* Data excerpt:

▼

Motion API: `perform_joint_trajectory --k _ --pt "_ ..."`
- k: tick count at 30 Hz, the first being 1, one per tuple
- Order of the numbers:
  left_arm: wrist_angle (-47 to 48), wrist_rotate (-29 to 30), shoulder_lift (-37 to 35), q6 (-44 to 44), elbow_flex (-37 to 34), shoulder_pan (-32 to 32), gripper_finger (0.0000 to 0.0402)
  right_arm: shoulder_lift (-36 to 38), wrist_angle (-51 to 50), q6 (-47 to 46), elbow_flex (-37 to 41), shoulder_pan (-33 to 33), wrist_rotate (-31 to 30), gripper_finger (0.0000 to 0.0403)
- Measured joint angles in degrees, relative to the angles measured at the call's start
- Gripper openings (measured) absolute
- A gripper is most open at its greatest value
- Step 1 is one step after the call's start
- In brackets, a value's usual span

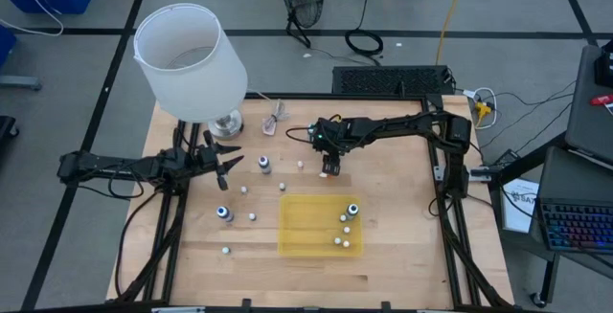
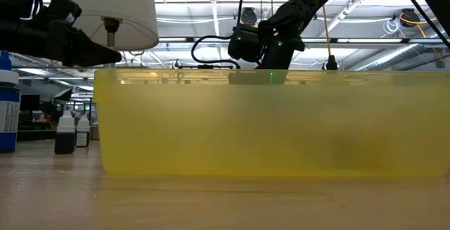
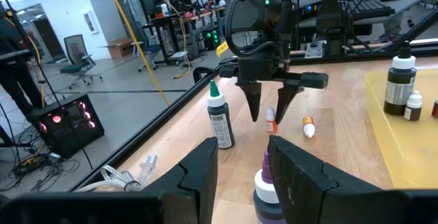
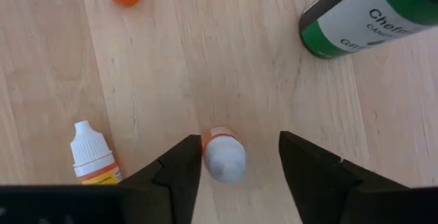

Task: Pick & Place food coloring
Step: Put the small orange food coloring bottle into the yellow container

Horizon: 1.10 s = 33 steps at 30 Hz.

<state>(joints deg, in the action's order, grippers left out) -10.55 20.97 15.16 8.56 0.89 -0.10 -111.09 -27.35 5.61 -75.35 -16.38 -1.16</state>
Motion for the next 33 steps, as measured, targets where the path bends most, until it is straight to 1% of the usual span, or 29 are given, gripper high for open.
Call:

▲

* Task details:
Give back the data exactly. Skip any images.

* Solved exercise:
Motion API: `perform_joint_trajectory --k _ --pt "_ ..."`
- k: tick count at 30 Hz, the first being 1, one per tuple
- Order of the numbers:
  left_arm: wrist_angle (-47 to 48), wrist_rotate (-29 to 30), shoulder_lift (-37 to 35), q6 (-44 to 44), elbow_flex (-37 to 34), shoulder_pan (-32 to 32), gripper_finger (0.0000 to 0.0402)
  right_arm: shoulder_lift (-36 to 38), wrist_angle (-51 to 50), q6 (-47 to 46), elbow_flex (-37 to 41), shoulder_pan (-33 to 33), wrist_rotate (-31 to 30), gripper_finger (0.0000 to 0.0403)
- Measured joint angles in degrees, relative to the angles measured at the call's start
- Gripper openings (measured) absolute
- A gripper is most open at its greatest value
- Step 1 is one step after the call's start
- In brackets, a value's usual span


Task: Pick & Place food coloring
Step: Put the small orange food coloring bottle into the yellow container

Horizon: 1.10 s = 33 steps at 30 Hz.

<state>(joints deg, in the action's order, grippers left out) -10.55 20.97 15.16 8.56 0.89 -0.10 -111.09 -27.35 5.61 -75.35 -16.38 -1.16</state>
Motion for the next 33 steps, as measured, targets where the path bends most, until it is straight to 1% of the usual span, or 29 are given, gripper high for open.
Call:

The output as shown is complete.